The above factors improve the robustness of our results, but nevertheless, there are a number of limitations that may affect their generalizability. The sample was somewhat restricted in cognitive ability range and social status, and thus some effect sizes might be under-estimates. The higher social class of our participants means that they were healthier than the general population: it is possible that this explains the lack of any relations of health or lifestyle variables to cognitive change in our sample, though none of these effects were even close to statistically significant in the fully-adjusted model. None of the participants were acutely ill, so the results do not describe cognitive decrements caused by current illnesses. The geographical- and age-specific nature of the sample also means that we should be cautious about generalizing to other groups.

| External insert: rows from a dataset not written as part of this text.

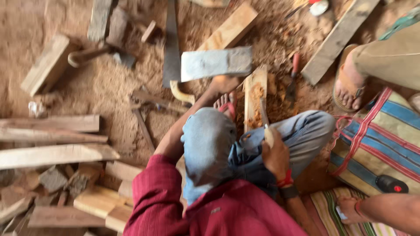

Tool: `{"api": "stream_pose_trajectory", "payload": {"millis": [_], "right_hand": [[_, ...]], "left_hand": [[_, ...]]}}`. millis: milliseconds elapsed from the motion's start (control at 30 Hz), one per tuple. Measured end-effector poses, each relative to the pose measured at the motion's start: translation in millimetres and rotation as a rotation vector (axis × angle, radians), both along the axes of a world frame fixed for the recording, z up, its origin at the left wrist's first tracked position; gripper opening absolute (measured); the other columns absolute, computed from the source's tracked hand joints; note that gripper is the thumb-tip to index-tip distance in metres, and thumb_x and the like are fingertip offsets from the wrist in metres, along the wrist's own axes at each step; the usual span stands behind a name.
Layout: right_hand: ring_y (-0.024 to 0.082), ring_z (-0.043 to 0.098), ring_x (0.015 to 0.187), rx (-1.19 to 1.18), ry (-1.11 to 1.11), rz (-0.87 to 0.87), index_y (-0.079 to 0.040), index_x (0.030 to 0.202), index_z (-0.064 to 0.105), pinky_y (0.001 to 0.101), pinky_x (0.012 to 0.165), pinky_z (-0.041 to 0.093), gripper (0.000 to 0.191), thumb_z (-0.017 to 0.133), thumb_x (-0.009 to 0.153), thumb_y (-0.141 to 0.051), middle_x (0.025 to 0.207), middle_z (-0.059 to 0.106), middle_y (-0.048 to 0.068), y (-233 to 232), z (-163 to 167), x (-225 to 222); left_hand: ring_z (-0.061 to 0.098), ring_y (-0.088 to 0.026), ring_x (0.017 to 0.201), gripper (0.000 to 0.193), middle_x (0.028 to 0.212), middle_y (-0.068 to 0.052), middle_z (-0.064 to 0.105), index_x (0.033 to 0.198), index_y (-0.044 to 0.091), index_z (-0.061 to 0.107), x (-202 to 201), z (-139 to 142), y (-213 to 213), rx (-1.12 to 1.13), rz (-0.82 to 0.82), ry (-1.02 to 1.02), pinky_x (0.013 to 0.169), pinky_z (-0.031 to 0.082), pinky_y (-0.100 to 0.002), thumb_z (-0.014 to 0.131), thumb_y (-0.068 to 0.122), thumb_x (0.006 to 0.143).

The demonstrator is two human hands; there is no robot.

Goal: The person sits on the ground with a wooden block held between their feet and repeatedly strikes a chisel with a mallet to carve a recess in the block, pausing to reposition the chisel and clear wood shavings before continuing to chisel.

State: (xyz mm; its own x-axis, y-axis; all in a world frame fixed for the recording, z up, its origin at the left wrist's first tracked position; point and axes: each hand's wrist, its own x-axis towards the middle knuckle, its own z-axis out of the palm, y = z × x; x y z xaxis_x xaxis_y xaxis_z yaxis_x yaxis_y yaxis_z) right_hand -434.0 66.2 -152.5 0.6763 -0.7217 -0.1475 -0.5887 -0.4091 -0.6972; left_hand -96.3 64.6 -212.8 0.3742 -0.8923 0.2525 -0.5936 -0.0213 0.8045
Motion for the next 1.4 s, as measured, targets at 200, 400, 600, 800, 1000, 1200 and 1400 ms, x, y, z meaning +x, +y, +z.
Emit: {"api": "stream_pose_trajectory", "payload": {"millis": [200,400,600,800,1000,1200,1400], "right_hand": [[0.045,0.067,0.110,-0.144,-0.074,-0.091,-0.009,0.137,0.058,0.0519,0.091,0.054,0.041,0.061,0.097,-0.021,0.124,0.068,0.025,21,-31,-10],[0.045,0.067,0.108,-0.151,0.005,-0.116,-0.008,0.137,0.058,0.0507,0.089,0.055,0.044,0.064,0.096,-0.022,0.121,0.068,0.024,25,-46,-10],[0.045,0.067,0.109,-0.201,0.027,-0.123,-0.010,0.140,0.057,0.0506,0.089,0.055,0.045,0.065,0.096,-0.021,0.125,0.068,0.024,33,-53,-12],[0.041,0.067,0.110,-0.100,-0.052,-0.130,-0.004,0.142,0.055,0.0473,0.091,0.054,0.067,0.078,0.081,-0.018,0.124,0.068,0.026,18,-59,-20],[0.020,0.064,0.084,0.346,-0.224,-0.111,-0.005,0.147,0.057,0.0334,0.072,0.052,0.068,0.078,0.083,-0.005,0.105,0.072,0.013,-21,-61,-29],[0.008,0.052,0.050,0.844,-0.121,-0.361,-0.013,0.150,0.052,0.0245,0.040,0.041,0.074,0.069,0.080,0.004,0.091,0.071,0.006,-31,-54,-31],[0.025,0.071,0.090,0.249,-0.176,-0.059,-0.007,0.152,0.047,0.0369,0.075,0.057,0.070,0.075,0.088,-0.008,0.105,0.071,0.015,-7,-78,-35]], "left_hand": [[0.066,-0.032,0.110,0.042,0.122,-0.019,0.068,0.126,0.004,0.061,-1,1,-14,0.189,0.062,0.048,0.096,0.054,-0.043,0.057,0.024,0.089],[0.071,-0.034,0.105,0.038,0.118,-0.018,0.074,0.124,0.008,0.068,-9,-25,-25,0.243,0.061,-0.004,0.098,0.056,-0.045,0.056,0.020,0.090],[0.072,-0.030,0.101,0.031,0.114,-0.015,0.075,0.117,0.007,0.069,-19,-35,-26,0.593,0.112,-0.029,0.094,0.058,-0.043,0.052,0.022,0.096],[0.067,-0.031,0.116,0.039,0.127,-0.017,0.072,0.127,0.007,0.069,-5,-15,-12,0.026,0.008,0.075,0.102,0.053,-0.044,0.059,0.019,0.091],[0.054,-0.038,0.130,0.056,0.140,-0.026,0.059,0.135,0.012,0.064,12,-22,0,0.066,-0.156,-0.152,0.109,0.043,-0.054,0.059,0.013,0.080],[0.055,-0.031,0.136,0.047,0.139,-0.017,0.063,0.136,0.014,0.063,13,-43,6,-0.195,-0.006,-0.191,0.127,0.036,-0.053,0.058,0.013,0.089],[0.049,-0.035,0.142,0.053,0.146,-0.015,0.060,0.141,0.018,0.065,12,-34,6,-0.044,-0.038,-0.184,0.129,0.023,-0.052,0.057,0.009,0.090]]}}
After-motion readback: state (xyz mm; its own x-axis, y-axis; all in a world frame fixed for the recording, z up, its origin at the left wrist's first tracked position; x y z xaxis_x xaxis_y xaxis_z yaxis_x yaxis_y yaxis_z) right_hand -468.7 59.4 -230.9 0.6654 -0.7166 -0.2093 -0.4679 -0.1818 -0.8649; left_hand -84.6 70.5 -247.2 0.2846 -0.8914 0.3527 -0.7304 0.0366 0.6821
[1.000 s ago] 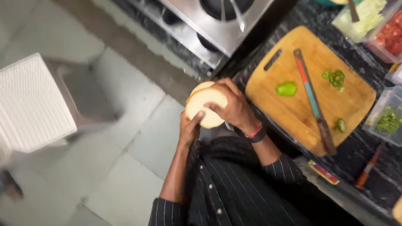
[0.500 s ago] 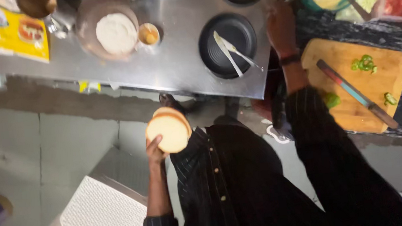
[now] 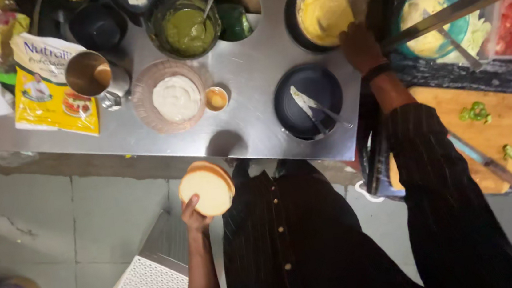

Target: The person unwraps a bread roll, slices it in half, and spreads a yellow condiment on both halves using a spoon. They then place the halves together and wrap the sandwich in plastic film.

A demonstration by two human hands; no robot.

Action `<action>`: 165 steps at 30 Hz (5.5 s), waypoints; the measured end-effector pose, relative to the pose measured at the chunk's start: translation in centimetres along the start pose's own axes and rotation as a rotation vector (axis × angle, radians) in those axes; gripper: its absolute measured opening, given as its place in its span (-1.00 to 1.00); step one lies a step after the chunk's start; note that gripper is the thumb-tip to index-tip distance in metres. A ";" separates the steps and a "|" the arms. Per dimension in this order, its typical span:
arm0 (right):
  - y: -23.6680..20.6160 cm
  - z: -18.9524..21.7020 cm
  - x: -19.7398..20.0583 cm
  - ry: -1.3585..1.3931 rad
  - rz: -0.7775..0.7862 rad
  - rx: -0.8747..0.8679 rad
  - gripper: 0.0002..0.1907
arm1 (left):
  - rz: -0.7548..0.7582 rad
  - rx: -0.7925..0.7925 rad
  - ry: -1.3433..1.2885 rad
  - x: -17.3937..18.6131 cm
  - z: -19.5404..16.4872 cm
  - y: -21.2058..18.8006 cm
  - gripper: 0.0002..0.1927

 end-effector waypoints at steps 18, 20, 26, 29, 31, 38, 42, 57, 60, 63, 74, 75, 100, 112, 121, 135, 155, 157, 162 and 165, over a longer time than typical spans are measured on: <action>2.6 0.5 -2.7 0.234 -0.139 -0.336 -0.62 | -0.100 -0.283 0.008 -10.4 6.0 4.1 -0.27; 2.1 0.6 -2.2 0.325 -0.116 -0.283 -0.81 | -0.056 -0.270 0.014 -10.3 5.0 5.0 -0.26; 2.7 -0.5 -1.6 0.588 -0.147 -0.438 -0.86 | 0.039 -0.084 0.027 -10.3 3.0 8.9 -0.25; 3.4 0.7 -0.8 0.547 -0.205 -0.434 -0.90 | 0.140 0.049 0.110 -11.6 2.9 11.5 -0.26; 3.4 1.6 -0.2 0.582 -0.211 -0.425 -0.92 | 0.150 0.093 0.156 -12.4 2.8 13.4 -0.28; 0.5 1.0 -0.9 1.322 0.169 -0.766 -0.78 | 0.120 0.221 0.104 -15.7 4.5 18.6 -0.40; -0.6 1.0 -0.6 1.644 0.172 -0.931 -0.82 | 0.099 0.214 0.243 -19.4 6.2 22.2 -0.39; -9.0 5.8 12.5 0.508 -0.222 -0.025 -0.67 | 0.040 -0.091 0.221 -24.9 14.8 20.5 -0.23; -10.4 2.5 11.3 0.351 -0.081 0.023 -0.70 | 0.028 -0.124 0.283 -24.2 14.8 20.6 -0.23; -9.2 -1.4 8.1 0.436 -0.173 -0.163 -0.77 | 0.014 -0.065 0.158 -23.5 14.4 21.1 -0.24; 1.2 0.5 -2.2 0.728 -0.124 -0.374 -0.84 | 0.000 0.014 0.174 -20.8 12.1 20.0 -0.27; 1.1 0.5 -2.3 0.891 -0.131 -0.377 -0.83 | 0.006 0.004 0.184 -20.8 12.0 20.0 -0.28; -9.4 1.2 6.7 0.306 -0.072 -0.022 -0.75 | 0.049 0.055 0.158 -24.2 13.9 22.8 -0.28; 1.3 0.0 -1.5 0.486 -0.127 -0.344 -0.86 | 0.033 0.089 0.085 -22.8 12.8 21.3 -0.30; -0.9 -1.7 -5.4 1.299 0.156 -0.453 -0.85 | 0.008 0.130 0.144 -22.8 13.3 22.2 -0.28; -8.2 0.7 6.0 0.352 -0.221 -0.132 -0.87 | 0.054 0.138 0.183 -23.8 14.8 22.7 -0.29; -1.9 7.5 1.1 1.523 0.255 -0.435 -0.75 | 0.096 0.387 0.206 -22.0 14.2 19.6 -0.31; -2.9 8.6 0.9 1.819 0.432 -0.531 -0.92 | 0.060 0.371 0.214 -20.8 14.9 19.2 -0.33; -3.2 12.8 1.4 2.047 0.570 -0.541 -0.66 | 0.013 0.265 0.198 -16.3 13.9 18.1 -0.32; -1.4 15.3 1.9 1.978 0.533 -0.436 -0.69 | -0.051 0.229 0.042 -14.9 12.3 17.8 -0.27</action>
Point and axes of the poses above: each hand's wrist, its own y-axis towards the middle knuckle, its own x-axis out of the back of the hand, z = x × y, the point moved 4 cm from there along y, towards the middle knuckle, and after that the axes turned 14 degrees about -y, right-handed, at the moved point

Repeated measurements over time are what enable longitudinal studies to track within-person changes over time, but they also result in accumulating familiarity both with the testing material and with the more general testing situation that may produce practice (retest) effects. Practice effects may have masked some of the cognitive decline that participants experienced. Such practice effects are likely responsible for the slight, non-significant, increase in Logical Memory score across age, as the same story was used at each of the waves and the participants may have remembered aspects of it from the previous wave. Indeed, in a study of short-term retests effect, in which actual cognitive changes are guaranteed to be highly trivial, Salthouse and Tucker-Drob (2008) report the largest retest effects of repeated administrations of episodic memory tests, including Logical Memory. Importantly, although studies that have implemented methods for formally estimating practice effects have found that practice effects are moderate-to-large on average, they indicate that between-person variation in practice effects tends to be minimal (for a review, see Tucker-Drob & Salthouse, 2011). This suggests that correlates of longitudinal changes in cognitive test performance primarily reflect correlates of ageing-related changes in cognitive abilities, rather than correlates of practice-related learning. In addition, the present study will have missed cognitive decline that occurred up to age 70; it is possible that declines over this period are associated more strongly with some of the proposed predictors.

Finally, we used a FIML algorithm in order to use all of the available data under the ‘missing at random’ assumption (Rubin, 1976) that, conditional on the available non-missing data, the pattern of missingness was not systematically related to the unobserved scores on the cognitive tests under study. Our analysis of predictors of dropout indicated that the baseline covariates did not fully account for the patterns of study dropout at subsequent waves (Fig. S1). With FIML, estimates from growth curve models are not expected to be biased as long as the remaining heterogeneity (not accounted for by these covariates) in dropout was either entirely random, or nonrandom but unrelated to the missing cognitive tests scores post-dropout. However, if residual heterogeneity in dropout was either due to the cognitive decline that we were not able to observe (due to the dropout) or due to a set of third variables that are themselves associated with cognitive decline post-dropout the estimates reported here may be biased. Study attrition is, of course, a pervasive problem in ageing research.

Conclusion

The broad answer to why some people's cognitive skills age better than others is still elusive. Outside of acute illness, dementia, the APOE e4 allele, and overall physical fitness, healthy cognitive ageing is likely either to involve factors not studied here, or to be—by analogy with the ‘polygenic’ model of the genetics of complex traits (e.g. Yang et al., 2011)—a multivariate accumulation of small influences. Consistent with this latter possibility, the R2 of all covariates combined was appreciable, even though very few individual predictors were significantly related to the cognitive changes. To detect specific effects that are individually small, but together combine to account for sizable proportions of variance, future research will likely require longitudinal samples that are many times larger than the one reported here.